Бернер удалилась, как обычно, в свою комнату, никому ничего не сказав и закрыв за собой дверь. Я слышал, как она включила радио — зазвучала негромкая музыка, — слышал шаги сестры, звяканье металлических плечиков в ее шкафу, слышал, как она разговаривает с рыбкой, что, надо полагать, позволяло Бернер чувствовать себя не такой одинокой. Я думал, что она укладывает одежду для побега. Отговорить ее я не мог, рассказать все родителям — тоже. Мы с ней всегда были такими. Двойняшки не доставляют друг другу хлопот. Впрочем, я был уверен, что сбежит она ненадолго и скоро вернется. И никто ее сильно ругать не станет.
Я посидел в моей комнате с чуть приоткрытым окном, слушая, как затихает с наступлением сумерек ветер, как дождь стучит по кровельным дранкам, глядя, как залетают в комнату его брызги. Молнии и грома не было, лишь хлесткий летний ливень. Время от времени он прекращался, и тогда я слышал, как храпит за стеной отец, как возится на кухне мама, как каркают и скачут по мокрым веткам деревьев вороны, устраиваясь поудобнее перед новым набегом дождя. Я думал о закрытии ярмарки, о том, как ливень мочит опилки, шатры, экспонаты, как рабочие разбирают аттракционы и грузят их в машины, как закрывают и увозят выставки пчел и оружия. Потом снял с полки том Всемирной энциклопедии на букву «П», почитал про пчел. В улье все было устроено идеально — упорядоченный мир, в котором пчелиную матку чтили, приносили ей жертвы.

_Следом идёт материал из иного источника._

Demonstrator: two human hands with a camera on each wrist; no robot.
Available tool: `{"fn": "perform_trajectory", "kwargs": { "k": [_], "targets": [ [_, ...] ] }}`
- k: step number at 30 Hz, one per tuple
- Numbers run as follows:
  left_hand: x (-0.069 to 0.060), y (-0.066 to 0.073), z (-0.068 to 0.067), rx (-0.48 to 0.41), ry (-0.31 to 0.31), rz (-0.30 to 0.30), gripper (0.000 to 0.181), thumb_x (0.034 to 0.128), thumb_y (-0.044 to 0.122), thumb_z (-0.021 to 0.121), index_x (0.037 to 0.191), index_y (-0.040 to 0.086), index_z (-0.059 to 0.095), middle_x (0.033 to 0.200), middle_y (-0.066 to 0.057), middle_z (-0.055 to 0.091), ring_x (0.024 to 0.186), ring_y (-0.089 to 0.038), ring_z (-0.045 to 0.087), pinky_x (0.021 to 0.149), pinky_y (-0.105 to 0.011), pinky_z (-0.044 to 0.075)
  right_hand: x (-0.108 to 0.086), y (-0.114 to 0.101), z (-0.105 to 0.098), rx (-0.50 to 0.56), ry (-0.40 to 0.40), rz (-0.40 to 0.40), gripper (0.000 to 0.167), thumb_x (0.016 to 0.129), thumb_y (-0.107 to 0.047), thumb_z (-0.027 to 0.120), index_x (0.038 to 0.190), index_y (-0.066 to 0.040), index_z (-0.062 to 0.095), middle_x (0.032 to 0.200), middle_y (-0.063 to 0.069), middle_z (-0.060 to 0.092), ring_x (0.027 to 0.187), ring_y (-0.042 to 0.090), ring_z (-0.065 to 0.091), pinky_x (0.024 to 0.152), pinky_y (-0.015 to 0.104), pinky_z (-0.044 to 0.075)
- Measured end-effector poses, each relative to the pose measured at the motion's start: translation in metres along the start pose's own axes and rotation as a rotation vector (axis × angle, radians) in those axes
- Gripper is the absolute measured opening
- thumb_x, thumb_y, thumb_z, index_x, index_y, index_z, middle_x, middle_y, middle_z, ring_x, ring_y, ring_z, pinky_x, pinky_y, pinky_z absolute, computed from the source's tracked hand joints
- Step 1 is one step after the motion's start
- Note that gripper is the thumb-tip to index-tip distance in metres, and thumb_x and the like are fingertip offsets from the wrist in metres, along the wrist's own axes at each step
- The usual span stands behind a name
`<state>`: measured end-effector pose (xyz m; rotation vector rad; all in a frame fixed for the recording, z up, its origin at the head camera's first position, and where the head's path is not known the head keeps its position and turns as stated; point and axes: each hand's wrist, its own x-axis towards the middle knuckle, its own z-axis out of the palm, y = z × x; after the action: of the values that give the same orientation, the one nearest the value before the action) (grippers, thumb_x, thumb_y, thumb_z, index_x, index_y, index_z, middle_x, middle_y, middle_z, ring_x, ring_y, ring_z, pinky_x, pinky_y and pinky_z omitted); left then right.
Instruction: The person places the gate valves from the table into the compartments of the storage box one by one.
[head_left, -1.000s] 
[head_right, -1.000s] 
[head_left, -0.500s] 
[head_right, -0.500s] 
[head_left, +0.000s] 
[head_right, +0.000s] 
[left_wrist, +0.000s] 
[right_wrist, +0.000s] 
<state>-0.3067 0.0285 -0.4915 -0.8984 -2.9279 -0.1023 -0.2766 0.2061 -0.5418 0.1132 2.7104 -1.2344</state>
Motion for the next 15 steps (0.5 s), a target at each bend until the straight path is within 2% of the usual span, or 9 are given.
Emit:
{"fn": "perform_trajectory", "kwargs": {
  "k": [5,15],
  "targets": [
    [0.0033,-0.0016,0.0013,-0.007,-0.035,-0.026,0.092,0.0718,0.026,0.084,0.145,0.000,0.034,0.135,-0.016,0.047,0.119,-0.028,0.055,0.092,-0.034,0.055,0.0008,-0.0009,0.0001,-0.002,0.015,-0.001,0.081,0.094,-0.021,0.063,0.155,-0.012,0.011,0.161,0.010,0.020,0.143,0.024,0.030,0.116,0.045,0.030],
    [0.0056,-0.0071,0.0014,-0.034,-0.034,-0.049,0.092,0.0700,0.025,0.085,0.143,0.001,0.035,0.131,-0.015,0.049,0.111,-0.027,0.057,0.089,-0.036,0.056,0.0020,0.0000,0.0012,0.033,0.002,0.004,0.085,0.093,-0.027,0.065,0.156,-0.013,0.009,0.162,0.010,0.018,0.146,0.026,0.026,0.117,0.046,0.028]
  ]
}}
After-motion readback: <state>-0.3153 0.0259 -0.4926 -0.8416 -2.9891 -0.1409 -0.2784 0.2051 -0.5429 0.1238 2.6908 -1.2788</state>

Если же этого не происходило, начинался сумбур и разлад. Как только пойду в школу, надо будет написать сочинение об улье, — хороший получится первый шаг, на меня сразу обратят внимание. Я заложил страницу карандашом, вернул том на место. Когда начнутся занятия и отец вернется к работе, а мама к учительству, мне станет полегче, поспокойнее.